- **What this task involves**: If a picture appears in the records below, drop it, and reproduce everything else exactly.

[[ Data section, beginning ]]

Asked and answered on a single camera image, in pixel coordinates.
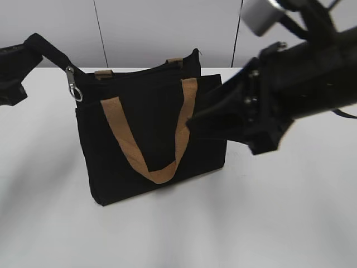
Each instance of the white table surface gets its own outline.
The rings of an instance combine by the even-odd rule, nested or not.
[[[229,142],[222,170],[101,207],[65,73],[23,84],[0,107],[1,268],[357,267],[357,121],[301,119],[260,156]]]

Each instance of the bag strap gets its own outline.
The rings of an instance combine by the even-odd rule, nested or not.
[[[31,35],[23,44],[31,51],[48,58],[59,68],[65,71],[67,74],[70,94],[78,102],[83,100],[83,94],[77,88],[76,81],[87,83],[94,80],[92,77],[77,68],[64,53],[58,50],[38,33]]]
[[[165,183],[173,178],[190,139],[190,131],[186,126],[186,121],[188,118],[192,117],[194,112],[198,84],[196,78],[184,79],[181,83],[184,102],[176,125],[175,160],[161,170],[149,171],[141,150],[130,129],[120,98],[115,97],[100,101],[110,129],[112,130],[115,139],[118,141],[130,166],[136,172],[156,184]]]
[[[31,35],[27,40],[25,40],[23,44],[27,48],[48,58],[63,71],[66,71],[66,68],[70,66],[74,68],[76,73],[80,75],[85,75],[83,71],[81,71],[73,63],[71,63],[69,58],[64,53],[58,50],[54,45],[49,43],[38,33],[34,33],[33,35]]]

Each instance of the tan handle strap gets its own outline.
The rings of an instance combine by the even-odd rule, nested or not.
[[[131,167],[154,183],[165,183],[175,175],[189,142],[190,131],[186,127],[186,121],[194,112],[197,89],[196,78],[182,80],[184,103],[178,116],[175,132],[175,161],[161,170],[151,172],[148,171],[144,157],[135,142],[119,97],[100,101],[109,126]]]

[[ Data section, end ]]

- **Reply to the task**:
Asked and answered on a single camera image, in pixel coordinates.
Each instance of the white table surface gets its own outline.
The rings of an instance combine by the even-odd rule, nested or not.
[[[229,142],[222,170],[101,207],[65,73],[23,84],[0,107],[1,268],[357,267],[357,121],[301,119],[260,156]]]

Each instance of the bag strap gets its own outline.
The rings of an instance combine by the even-odd rule, nested or not.
[[[31,35],[23,44],[31,51],[48,58],[59,68],[65,71],[67,74],[70,94],[78,102],[83,100],[83,94],[77,88],[76,81],[87,83],[94,80],[92,77],[77,68],[64,53],[58,50],[38,33]]]
[[[165,183],[173,178],[190,139],[190,131],[186,126],[186,121],[188,118],[192,117],[194,112],[198,84],[196,78],[184,79],[181,83],[184,102],[176,125],[175,160],[161,170],[149,171],[141,150],[130,129],[120,98],[115,97],[100,101],[110,129],[112,130],[115,139],[118,141],[130,166],[136,172],[156,184]]]
[[[31,35],[27,40],[25,40],[23,44],[27,48],[48,58],[63,71],[66,71],[66,68],[70,66],[74,68],[76,73],[80,75],[85,75],[83,71],[81,71],[73,63],[71,63],[69,58],[64,53],[58,50],[54,45],[49,43],[38,33],[34,33],[33,35]]]

Each instance of the tan handle strap gets its own outline.
The rings of an instance combine by the even-odd rule, nested or not.
[[[131,167],[154,183],[165,183],[175,175],[189,142],[190,131],[186,127],[186,121],[194,112],[197,89],[196,78],[182,80],[184,103],[178,116],[175,132],[175,161],[161,170],[151,172],[148,171],[144,157],[135,142],[119,97],[100,101],[109,126]]]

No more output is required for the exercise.